**Stored data entries:**
◇ ◇ ◇ ◇
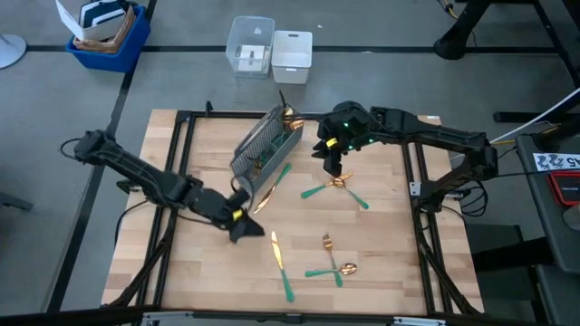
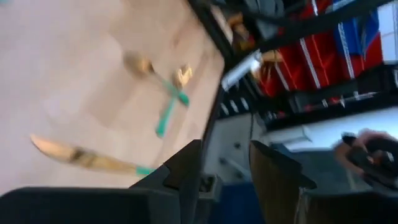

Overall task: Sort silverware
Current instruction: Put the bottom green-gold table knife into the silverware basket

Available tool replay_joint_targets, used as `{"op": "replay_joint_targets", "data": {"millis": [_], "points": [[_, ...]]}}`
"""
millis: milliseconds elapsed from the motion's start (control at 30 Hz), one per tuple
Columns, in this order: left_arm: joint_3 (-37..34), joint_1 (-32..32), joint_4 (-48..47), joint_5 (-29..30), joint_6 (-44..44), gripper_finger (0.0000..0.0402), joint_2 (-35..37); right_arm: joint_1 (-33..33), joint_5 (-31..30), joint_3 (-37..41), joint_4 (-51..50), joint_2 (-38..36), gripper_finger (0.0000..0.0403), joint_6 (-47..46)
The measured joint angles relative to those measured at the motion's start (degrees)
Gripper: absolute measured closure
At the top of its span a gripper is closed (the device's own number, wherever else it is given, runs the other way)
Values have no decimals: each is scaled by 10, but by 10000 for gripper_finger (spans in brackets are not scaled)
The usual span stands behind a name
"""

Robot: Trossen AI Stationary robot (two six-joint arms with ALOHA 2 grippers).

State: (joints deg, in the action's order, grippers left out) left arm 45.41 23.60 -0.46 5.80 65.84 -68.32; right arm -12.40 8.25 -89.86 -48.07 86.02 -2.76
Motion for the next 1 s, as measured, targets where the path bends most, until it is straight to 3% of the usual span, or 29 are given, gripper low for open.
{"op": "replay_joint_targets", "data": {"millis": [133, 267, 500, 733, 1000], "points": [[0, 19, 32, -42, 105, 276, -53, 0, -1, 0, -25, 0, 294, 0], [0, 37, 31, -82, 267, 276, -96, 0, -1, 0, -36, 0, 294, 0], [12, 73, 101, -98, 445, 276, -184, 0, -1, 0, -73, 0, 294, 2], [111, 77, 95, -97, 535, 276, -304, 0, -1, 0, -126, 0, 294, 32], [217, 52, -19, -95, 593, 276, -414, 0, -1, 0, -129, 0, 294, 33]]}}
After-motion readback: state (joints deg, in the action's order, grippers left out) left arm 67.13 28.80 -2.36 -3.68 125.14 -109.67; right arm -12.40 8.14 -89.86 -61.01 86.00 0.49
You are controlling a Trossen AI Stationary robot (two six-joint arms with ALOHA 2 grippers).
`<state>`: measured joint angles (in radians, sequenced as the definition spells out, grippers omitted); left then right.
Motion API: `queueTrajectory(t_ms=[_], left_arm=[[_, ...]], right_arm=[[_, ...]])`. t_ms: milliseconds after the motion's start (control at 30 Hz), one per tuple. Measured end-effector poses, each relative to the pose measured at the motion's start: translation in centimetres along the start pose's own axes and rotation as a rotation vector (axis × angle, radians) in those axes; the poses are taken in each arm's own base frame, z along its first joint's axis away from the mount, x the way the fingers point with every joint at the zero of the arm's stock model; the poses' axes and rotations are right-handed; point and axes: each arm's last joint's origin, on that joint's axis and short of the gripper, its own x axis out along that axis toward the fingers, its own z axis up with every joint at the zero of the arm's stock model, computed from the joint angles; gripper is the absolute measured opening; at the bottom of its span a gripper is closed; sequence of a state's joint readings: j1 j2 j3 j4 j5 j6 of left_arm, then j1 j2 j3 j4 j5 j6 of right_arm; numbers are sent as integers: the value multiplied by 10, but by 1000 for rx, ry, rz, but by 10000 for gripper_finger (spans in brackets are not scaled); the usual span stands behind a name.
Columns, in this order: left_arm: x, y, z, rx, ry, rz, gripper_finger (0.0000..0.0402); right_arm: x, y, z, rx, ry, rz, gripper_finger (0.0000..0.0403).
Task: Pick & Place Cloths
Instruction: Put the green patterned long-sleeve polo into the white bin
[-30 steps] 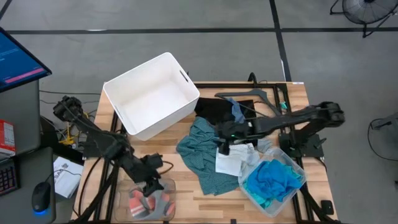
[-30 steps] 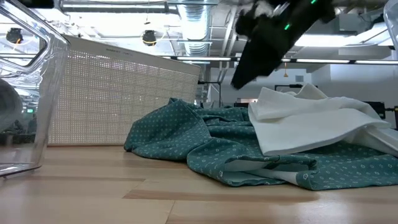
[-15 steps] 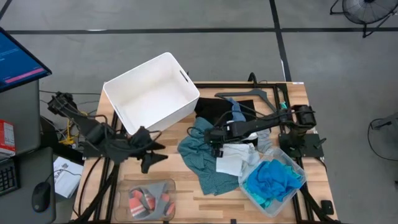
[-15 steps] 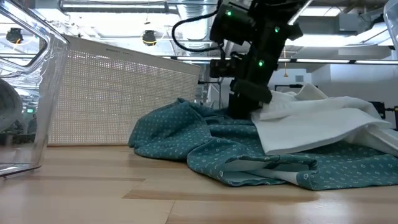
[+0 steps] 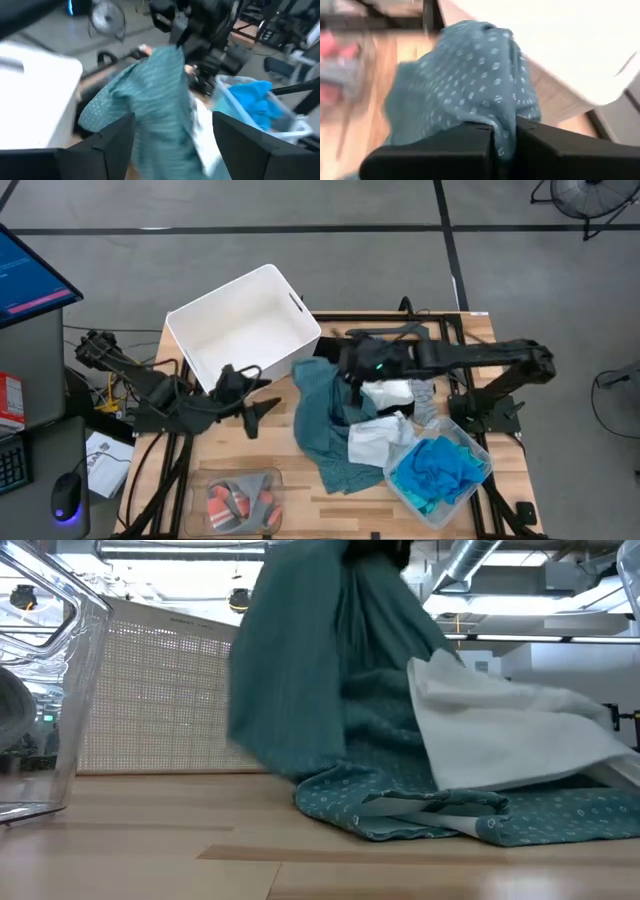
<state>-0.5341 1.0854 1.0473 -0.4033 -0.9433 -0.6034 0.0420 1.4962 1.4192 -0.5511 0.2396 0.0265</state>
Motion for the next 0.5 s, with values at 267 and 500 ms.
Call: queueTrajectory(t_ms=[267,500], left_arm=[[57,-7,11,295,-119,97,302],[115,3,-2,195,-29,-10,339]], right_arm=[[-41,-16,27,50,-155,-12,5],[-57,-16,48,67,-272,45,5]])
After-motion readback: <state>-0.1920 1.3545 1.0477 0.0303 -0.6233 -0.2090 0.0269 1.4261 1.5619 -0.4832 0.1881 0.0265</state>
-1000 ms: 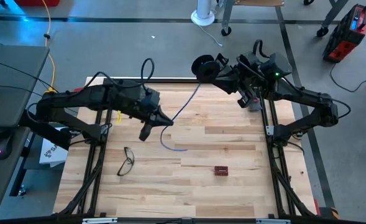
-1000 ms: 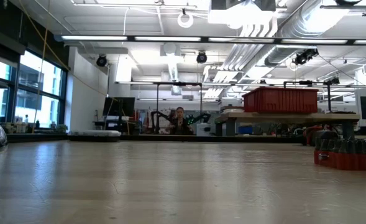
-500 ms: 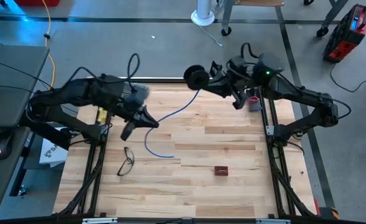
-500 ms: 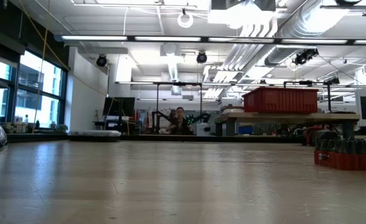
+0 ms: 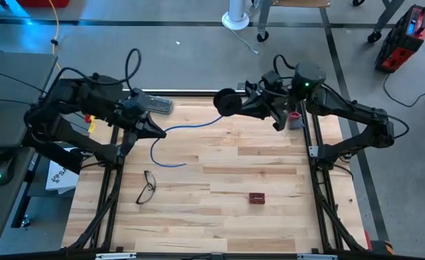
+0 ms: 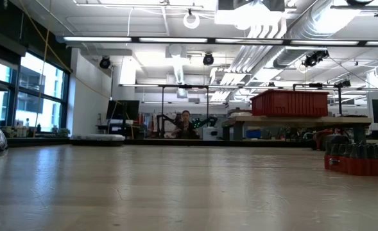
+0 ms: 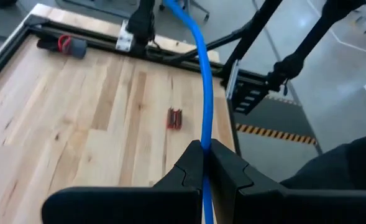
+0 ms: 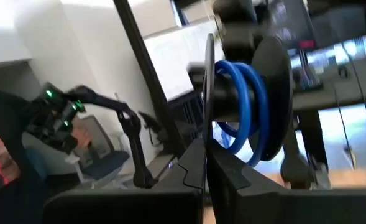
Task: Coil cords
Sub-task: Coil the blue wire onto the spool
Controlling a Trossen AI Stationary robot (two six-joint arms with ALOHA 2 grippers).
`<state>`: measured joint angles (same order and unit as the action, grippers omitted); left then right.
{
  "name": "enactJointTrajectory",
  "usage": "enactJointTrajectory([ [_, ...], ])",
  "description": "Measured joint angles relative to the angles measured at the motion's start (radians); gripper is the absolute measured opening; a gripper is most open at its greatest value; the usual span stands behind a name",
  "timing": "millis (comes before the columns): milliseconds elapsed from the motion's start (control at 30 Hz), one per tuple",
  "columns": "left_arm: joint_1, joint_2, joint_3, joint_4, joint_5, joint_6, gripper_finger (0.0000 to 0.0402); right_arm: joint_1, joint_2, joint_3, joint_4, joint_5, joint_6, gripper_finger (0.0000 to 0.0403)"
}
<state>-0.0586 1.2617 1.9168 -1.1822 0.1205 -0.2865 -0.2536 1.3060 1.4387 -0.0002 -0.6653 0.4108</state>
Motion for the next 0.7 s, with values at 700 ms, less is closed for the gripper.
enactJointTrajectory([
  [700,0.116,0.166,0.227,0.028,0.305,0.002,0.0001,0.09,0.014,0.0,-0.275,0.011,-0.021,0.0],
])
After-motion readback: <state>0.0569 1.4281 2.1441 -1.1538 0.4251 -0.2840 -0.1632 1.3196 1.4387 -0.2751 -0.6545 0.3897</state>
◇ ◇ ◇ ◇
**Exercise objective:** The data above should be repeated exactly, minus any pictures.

**Task answer:**
Overall task: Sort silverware
Current instruction: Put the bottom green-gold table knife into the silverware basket

Available tool replay_joint_targets, used as `{"op": "replay_joint_targets", "data": {"millis": [_], "points": [[_, ...]]}}`
"""
millis: milliseconds elapsed from the motion's start (control at 30 Hz), one per tuple
Columns, in this order: left_arm: joint_3 (-37..34), joint_1 (-32..32), joint_4 (-48..47), joint_5 (-29..30), joint_6 (-44..44), gripper_finger (0.0000..0.0402), joint_2 (-35..37); right_arm: joint_1 (-33..33), joint_5 (-31..30), joint_3 (-37..41), joint_4 (-51..50), joint_2 (-38..36), gripper_finger (0.0000..0.0403), joint_6 (-47..46)
The measured joint angles relative to those measured at the motion's start (degrees)
Gripper: absolute measured closure
At the top of its span a gripper is closed (the device's own number, wherever else it is given, runs the other way)
Values have no decimals: each is scaled by 10, but by 10000 for gripper_finger (spans in brackets are not scaled)
The usual span stands behind a name
"""

Robot: Trossen AI Stationary robot (two six-joint arms with ALOHA 2 grippers).

State: (joints deg, in the action's order, grippers left out) left arm 45.41 23.60 -0.46 5.80 65.84 -68.32; right arm -12.40 8.25 -89.86 -48.07 86.02 -2.76
Motion for the next 1 s, as measured, targets where the path bends most, until it is straight to 3% of the usual span, or 29 are given, gripper low for open.
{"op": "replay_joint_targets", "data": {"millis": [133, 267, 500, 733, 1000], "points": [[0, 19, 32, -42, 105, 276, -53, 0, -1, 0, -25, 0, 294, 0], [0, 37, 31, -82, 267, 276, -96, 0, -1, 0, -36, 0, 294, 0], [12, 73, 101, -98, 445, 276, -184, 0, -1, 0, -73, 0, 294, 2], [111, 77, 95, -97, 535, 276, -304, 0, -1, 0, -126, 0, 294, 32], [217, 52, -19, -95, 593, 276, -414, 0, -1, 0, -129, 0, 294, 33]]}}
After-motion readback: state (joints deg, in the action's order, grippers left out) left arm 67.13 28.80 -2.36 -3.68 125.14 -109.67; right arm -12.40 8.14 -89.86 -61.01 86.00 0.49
You are controlling a Trossen AI Stationary robot (two six-joint arms with ALOHA 2 grippers).
`<state>`: measured joint angles (in radians, sequenced as the definition spells out, grippers omitted); left then right.
Motion API: `queueTrajectory(t_ms=[_], left_arm=[[_, ...]], right_arm=[[_, ...]])`. t_ms: milliseconds after the motion's start (control at 30 Hz), one per tuple. Measured end-effector poses, each relative to the pose measured at the motion's start: translation in centimetres along the start pose's own axes and rotation as a rotation vector (axis × angle, radians) in those axes; the poses are taken in each arm's own base frame, z along its first joint's axis away from the mount, x the way the fingers point with every joint at the zero of the arm's stock model; the poses' axes and rotations are right-handed; point and axes: each arm's last joint's origin, on that joint's axis and short of the gripper, its own x axis out along that axis toward the fingers, its own z axis up with every joint at the zero of the arm's stock model, computed from the joint angles; gripper is the absolute measured opening; at the bottom of its span a gripper is closed; sequence of a state's joint readings: j1 j2 j3 j4 j5 j6 of left_arm, then j1 j2 j3 j4 j5 j6 of right_arm; numbers are sent as integers: the value multiplied by 10, but by 1000 for rx, ry, rz, but by 10000 for gripper_finger (spans in brackets are not scaled); the usual span stands behind a name.
Columns, in this order: left_arm: x, y, z, rx, ry, rz, gripper_finger (0.0000..0.0402); right_arm: x, y, z, rx, ry, rz, gripper_finger (0.0000..0.0403).
Task: Pick & Place Cloths
Instruction: Put the green patterned long-sleeve polo into the white bin
[-30 steps] 
[-30 steps] 
[-15 steps] 
[-15 steps] 
[+0 steps] 
<state>-0.5341 1.0854 1.0473 -0.4033 -0.9433 -0.6034 0.0420 1.4962 1.4192 -0.5511 0.2396 0.0265</state>
Motion for the next 0.5 s, with values at 267 and 500 ms.
Call: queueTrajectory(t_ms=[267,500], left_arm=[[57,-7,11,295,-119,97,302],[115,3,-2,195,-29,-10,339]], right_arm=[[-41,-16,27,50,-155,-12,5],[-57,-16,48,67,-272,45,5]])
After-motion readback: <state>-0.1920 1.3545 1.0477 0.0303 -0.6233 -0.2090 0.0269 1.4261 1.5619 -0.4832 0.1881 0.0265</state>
-1000 ms: 
-1000 ms: 
-500 ms: 
-500 ms: 
+0 ms: 
+0 ms: 
+0 ms: 
+0 ms: 
Task: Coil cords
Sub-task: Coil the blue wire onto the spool
Controlling a Trossen AI Stationary robot (two six-joint arms with ALOHA 2 grippers).
`<state>`: measured joint angles (same order and unit as the action, grippers omitted); left then right.
{
  "name": "enactJointTrajectory",
  "usage": "enactJointTrajectory([ [_, ...], ])",
  "description": "Measured joint angles relative to the angles measured at the motion's start (radians); gripper is the absolute measured opening; a gripper is most open at its greatest value; the usual span stands behind a name",
  "timing": "millis (comes before the columns): milliseconds elapsed from the motion's start (control at 30 Hz), one per tuple",
  "columns": "left_arm: joint_1, joint_2, joint_3, joint_4, joint_5, joint_6, gripper_finger (0.0000 to 0.0402); right_arm: joint_1, joint_2, joint_3, joint_4, joint_5, joint_6, gripper_finger (0.0000 to 0.0403)"
}
<state>-0.0586 1.2617 1.9168 -1.1822 0.1205 -0.2865 -0.2536 1.3060 1.4387 -0.0002 -0.6653 0.4108</state>
Motion for the next 0.7 s, with values at 700 ms, less is closed for the gripper.
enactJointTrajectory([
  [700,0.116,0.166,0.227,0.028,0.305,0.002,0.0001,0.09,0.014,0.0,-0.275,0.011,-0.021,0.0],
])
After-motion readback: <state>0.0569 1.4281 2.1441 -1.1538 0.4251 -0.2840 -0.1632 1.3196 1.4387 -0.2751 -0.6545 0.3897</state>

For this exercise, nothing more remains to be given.